Evaluating LLM Usage for Efficient and Explainable Numerical and Classified Implicit Sentiment Analysis of Product Desirability
arXiv:2606.23701v1 Announce Type: new Abstract: Qualitative product feedback can reveal nuanced user experiences, but its implicit sentiment is difficult to measure. This paper presents a scalable and interpretable framework that uses large language models (LLMs) to quantify product desirability from such data. Using two Product Desirability Toolkit (PDT) datasets from ZORQ and CARMA comprising 106 respondent term groupings with gold-standard human annotation, zero-shot continuous numerical sentiment scoring and categorical sentiment classification are evaluated without relying on explicit review scores. Across the datasets, LLMs generated numerical sentiment scores directly from qualitative responses and closely matched expert labels, achieving Pearson correlations up to 0.97 and classification accuracy up to 94%. LLMs maintained robustness even when handling data presented in multiple forms and consistently expressed high confidence. In contrast, lexicon-based and transformer baselines did not produce statistically significant results. Among the models tested, GPT-4o-mini achieved performance comparable to larger models at 94% lower cost, supporting scalable deployment. The framework also incorporates model confidence ratings and human-readable rationale explanations (xAI), improving interpretability, transparency, and trust while supporting practical use in product satisfaction assessment.
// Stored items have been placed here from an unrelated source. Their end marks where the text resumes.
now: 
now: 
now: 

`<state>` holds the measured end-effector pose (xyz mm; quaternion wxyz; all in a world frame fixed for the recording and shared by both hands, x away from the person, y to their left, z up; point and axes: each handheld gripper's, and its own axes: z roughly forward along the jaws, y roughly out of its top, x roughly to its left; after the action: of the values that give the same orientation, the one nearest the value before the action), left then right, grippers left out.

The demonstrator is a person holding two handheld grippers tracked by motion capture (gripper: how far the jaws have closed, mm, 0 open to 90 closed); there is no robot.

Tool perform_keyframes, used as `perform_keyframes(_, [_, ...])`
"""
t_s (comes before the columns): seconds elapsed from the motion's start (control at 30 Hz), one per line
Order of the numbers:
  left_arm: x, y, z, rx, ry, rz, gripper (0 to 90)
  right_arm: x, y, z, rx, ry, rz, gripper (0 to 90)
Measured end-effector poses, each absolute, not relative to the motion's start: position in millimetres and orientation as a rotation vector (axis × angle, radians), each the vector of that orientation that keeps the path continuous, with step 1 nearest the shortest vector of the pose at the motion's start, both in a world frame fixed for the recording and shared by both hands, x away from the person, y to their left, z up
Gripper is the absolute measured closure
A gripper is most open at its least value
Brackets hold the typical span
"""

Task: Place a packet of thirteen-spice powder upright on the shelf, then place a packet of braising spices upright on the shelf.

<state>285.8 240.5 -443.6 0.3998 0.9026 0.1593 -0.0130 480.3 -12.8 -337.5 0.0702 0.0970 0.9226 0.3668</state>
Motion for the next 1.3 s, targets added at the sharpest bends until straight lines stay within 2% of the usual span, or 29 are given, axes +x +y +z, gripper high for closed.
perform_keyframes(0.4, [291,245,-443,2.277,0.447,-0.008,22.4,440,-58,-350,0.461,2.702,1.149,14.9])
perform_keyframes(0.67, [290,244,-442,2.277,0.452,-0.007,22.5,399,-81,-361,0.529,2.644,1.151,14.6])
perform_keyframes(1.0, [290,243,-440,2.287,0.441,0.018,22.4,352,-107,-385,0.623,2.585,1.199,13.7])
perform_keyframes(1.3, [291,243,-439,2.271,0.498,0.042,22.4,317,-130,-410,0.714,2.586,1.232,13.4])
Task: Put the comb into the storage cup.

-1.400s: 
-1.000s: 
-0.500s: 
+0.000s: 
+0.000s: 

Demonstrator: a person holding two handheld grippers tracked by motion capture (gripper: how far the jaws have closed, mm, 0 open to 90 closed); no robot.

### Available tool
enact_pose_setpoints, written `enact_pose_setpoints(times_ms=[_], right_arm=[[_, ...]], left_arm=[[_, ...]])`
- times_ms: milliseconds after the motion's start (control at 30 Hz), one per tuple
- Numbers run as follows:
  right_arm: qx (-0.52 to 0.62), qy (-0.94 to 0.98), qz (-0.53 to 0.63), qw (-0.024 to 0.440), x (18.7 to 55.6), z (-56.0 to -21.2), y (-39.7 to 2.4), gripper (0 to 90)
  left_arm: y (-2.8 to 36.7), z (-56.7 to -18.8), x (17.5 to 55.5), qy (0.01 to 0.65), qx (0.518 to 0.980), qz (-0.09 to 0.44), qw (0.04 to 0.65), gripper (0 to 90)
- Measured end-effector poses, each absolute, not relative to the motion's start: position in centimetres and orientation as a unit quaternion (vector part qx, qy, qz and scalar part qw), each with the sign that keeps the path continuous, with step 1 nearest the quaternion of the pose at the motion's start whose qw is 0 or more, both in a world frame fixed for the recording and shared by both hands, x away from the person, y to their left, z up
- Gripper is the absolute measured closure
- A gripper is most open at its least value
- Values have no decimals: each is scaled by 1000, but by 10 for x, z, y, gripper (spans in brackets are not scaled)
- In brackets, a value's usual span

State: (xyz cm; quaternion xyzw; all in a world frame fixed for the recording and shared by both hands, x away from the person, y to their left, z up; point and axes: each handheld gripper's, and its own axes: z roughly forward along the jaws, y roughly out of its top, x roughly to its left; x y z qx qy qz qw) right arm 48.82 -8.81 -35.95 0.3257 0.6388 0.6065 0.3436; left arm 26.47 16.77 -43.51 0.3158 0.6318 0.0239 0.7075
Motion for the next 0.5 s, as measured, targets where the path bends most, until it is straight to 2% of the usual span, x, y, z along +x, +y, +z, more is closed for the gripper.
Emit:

In general, using the PDT tool as a survey method along with a cost efficient LLM for sentiment analysis has the potential to provide for product evaluation with results that are rich in terms of sentiment scores (both numerical and classified sentiment) and in terms of the high-level user impressions of the product that can be used to identify ideas for product development and improvement, as well as marketing ideas for target audiences.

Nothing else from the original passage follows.